## WHAT IS NEEDED
Each entry below should be printed exactly, with every image left out.
* * *
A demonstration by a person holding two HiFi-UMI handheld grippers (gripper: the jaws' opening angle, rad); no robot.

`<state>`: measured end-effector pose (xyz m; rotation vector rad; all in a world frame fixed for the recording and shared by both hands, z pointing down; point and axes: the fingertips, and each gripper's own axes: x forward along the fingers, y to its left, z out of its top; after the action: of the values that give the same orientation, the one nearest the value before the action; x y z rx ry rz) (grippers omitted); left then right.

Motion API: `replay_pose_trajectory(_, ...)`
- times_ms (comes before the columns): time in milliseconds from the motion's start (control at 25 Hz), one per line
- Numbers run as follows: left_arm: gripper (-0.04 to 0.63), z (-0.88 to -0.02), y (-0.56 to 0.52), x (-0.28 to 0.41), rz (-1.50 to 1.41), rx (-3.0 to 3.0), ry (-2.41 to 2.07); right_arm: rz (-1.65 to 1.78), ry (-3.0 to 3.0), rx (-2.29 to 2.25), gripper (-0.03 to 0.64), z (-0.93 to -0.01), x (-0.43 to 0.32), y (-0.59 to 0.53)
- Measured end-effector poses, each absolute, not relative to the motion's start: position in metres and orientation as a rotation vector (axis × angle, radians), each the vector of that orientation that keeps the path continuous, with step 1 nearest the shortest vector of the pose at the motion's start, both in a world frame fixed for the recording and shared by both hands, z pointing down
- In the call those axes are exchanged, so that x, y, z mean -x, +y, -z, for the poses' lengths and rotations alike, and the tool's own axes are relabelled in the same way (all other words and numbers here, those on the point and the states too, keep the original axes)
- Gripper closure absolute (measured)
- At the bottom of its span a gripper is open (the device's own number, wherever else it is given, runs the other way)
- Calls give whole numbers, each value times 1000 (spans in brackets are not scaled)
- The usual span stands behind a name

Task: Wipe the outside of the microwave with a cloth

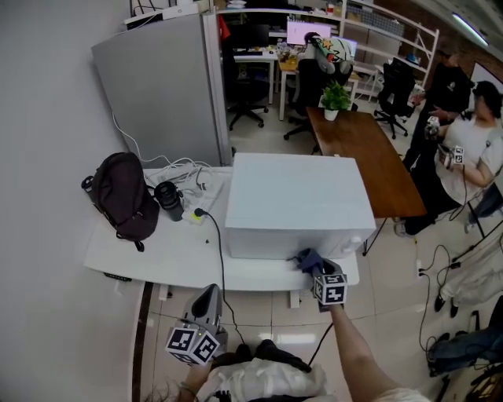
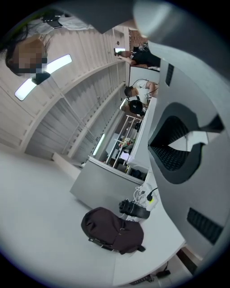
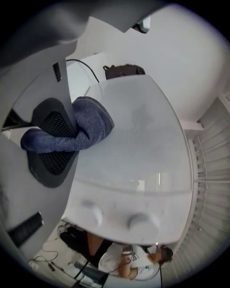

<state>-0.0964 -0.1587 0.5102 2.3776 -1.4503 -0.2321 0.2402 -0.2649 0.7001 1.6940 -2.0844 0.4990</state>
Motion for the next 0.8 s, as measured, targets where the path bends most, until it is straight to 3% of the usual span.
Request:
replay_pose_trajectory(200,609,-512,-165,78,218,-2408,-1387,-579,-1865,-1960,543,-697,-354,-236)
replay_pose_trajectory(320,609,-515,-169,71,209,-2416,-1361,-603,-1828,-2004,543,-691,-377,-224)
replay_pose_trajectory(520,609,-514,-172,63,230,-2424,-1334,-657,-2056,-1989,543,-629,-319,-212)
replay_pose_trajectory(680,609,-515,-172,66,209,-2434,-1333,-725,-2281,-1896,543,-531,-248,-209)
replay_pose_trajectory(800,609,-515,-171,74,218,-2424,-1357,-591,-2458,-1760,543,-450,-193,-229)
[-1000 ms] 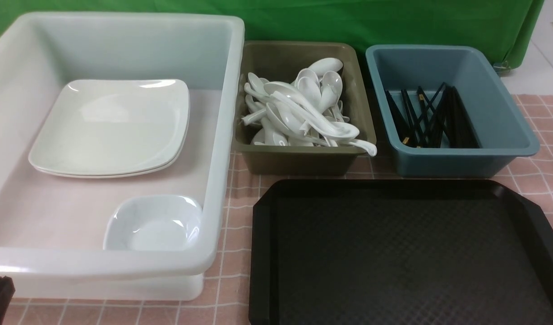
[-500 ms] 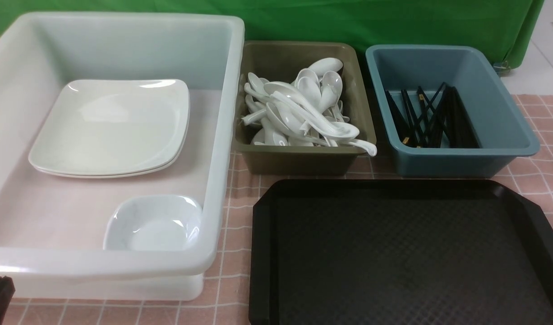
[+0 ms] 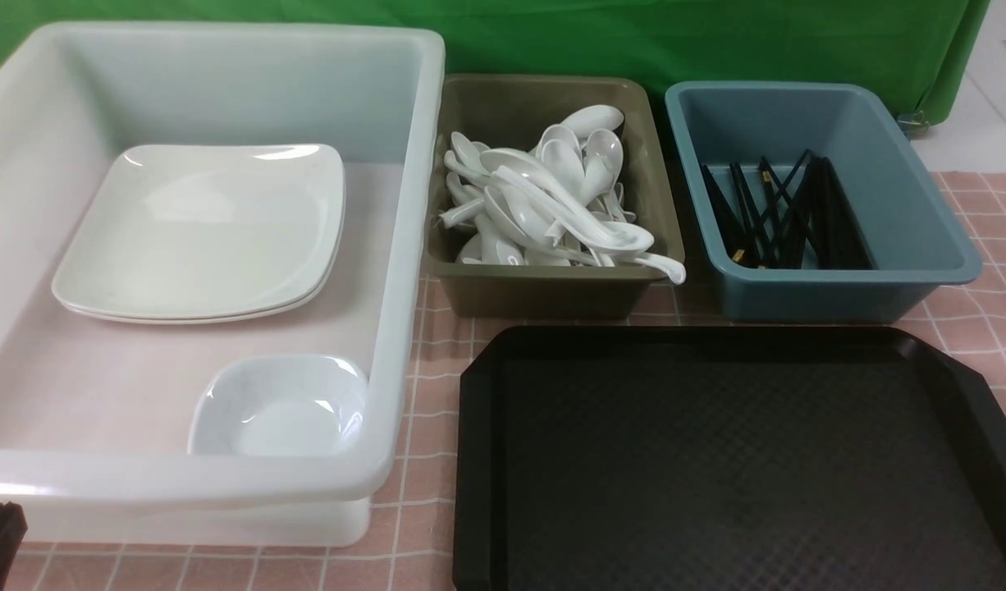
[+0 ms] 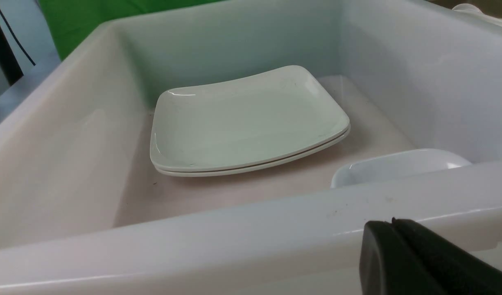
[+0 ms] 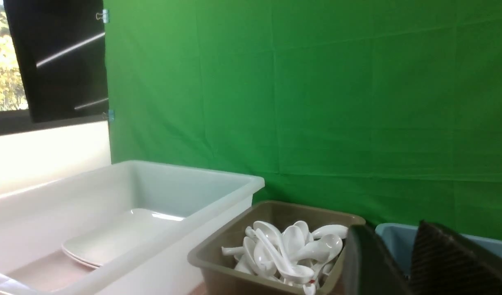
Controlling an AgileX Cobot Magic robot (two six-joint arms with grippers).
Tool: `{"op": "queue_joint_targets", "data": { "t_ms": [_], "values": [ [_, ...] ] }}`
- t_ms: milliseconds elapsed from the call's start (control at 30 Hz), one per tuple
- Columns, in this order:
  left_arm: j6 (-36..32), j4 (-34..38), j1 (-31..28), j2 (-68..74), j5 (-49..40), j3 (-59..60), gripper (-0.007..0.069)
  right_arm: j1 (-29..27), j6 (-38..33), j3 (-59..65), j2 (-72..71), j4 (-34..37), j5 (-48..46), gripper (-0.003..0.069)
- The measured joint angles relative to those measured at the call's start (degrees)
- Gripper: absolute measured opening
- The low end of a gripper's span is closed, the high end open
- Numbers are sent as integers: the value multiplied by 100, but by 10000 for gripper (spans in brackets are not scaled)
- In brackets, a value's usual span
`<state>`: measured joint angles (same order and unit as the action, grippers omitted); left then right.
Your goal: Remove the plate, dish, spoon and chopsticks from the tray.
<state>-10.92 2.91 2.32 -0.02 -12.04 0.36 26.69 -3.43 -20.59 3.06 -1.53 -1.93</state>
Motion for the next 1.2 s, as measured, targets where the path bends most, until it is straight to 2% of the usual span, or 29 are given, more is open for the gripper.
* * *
## OUTPUT OF THE TASK
A demonstration by a person holding two HiFi-UMI handheld grippers (gripper: the jaws' opening angle, rad); no robot.

`<state>`: measured end-effector pose (xyz m; rotation vector rad; all in a world frame fixed for the recording and shared by both hands, z pointing down; point and axes: the fingertips, and each gripper's own axes: x forward along the fingers, y to its left, z out of its top; after the action: of the values that give the same orientation, the one nearest the value before the action; x y z rx ry rz) (grippers omitted); left then right.

Motion API: `replay_pose_trajectory(_, ...)`
- times_ms (comes before the columns): time in milliseconds from the motion's start (control at 25 Hz), one per line
- Numbers run as follows: left_arm: gripper (-0.04 to 0.63), z (-0.88 to -0.02), y (-0.56 to 0.52), x (-0.28 to 0.41), rz (-1.50 to 1.41), rx (-3.0 to 3.0), ry (-2.41 to 2.07); right_arm: rz (-1.65 to 1.78), ry (-3.0 to 3.0), rx (-2.29 to 2.25), gripper (-0.03 to 0.64), z (-0.93 to -0.01), x (-0.43 to 0.32), y (-0.59 to 0.53)
- Measured end-effector poses, each absolute, not relative to the motion's start: position in metres and orientation as a rotation vector (axis × angle, radians), each the vector of that orientation that keeps the path continuous, with step 1 nearest the shortest vector of the pose at the motion's start, both in a world frame fixed for the recording and shared by both hands, z pointing down
- In the call those axes are exchanged, so that x, y, z mean -x, +y, -z, for the poses' lengths and rotations alike, and the tool's own axes are relabelled in the same way (all other words and numbers here, those on the point and the states too, keep the original axes)
- Gripper closure absolute (measured)
- At the bottom of its span a gripper is open (the device's own number, wherever else it is given, runs the other way)
- Calls give whole numbers, each value times 1000 (spans in brackets are not scaled)
- The usual span stands behind a name

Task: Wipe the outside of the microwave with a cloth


<state>-0.0964 -0.1587 0.5102 2.3776 -1.4503 -0.2321 0.2402 -0.2649 0.7001 1.6940 -2.0844 0.4990</state>
Motion for the next 0.8 s, as measured, targets where the path bends most, until it is straight to 3% of the usual span.
Request:
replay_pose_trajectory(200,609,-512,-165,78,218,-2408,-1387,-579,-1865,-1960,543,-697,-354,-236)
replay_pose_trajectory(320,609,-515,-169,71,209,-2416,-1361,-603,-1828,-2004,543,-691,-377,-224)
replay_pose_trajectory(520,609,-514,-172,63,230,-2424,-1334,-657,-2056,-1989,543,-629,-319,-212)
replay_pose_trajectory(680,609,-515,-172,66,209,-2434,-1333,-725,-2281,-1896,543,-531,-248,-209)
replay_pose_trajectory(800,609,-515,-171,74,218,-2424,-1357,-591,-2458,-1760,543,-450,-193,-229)
[-1000 ms] 
[-500 ms] 
[+0 ms] 
[+0 ms] 
[+0 ms] 
Controlling an AgileX Cobot Magic robot (two six-joint arms with grippers).
Tool: `{"op": "queue_joint_targets", "data": { "t_ms": [_], "values": [ [_, ...] ] }}`
- t_ms: milliseconds elapsed from the call's start (control at 30 Hz), one per tuple
- Columns, in this order:
  left_arm: j6 (-36..32), j4 (-34..38), j1 (-31..28), j2 (-68..74), j5 (-49..40), j3 (-59..60), gripper (-0.007..0.069)
  right_arm: j1 (-29..27), j6 (-38..33), j3 (-59..65), j2 (-72..71), j4 (-34..37), j5 (-48..46), gripper (-0.003..0.069)
- The measured joint angles relative to those measured at the call's start (degrees)
- Gripper: absolute measured opening
- The low end of a gripper's span is closed, the high end open
- Numbers are sent as integers: the value multiplied by 100, but by 10000 for gripper (spans in brackets are not scaled)
- In brackets, a value's usual span
`<state>`: measured joint angles (same order and unit as the action, grippers omitted); left then right.
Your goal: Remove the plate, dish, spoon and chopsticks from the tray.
<state>-10.92 2.91 2.32 -0.02 -12.04 0.36 26.69 -3.43 -20.59 3.06 -1.53 -1.93</state>
Motion for the next 1.2 s, as measured, targets where the path bends most, until it is straight to 2% of the usual span, or 29 are given, more is open for the gripper.

There is nothing more to add to this answer.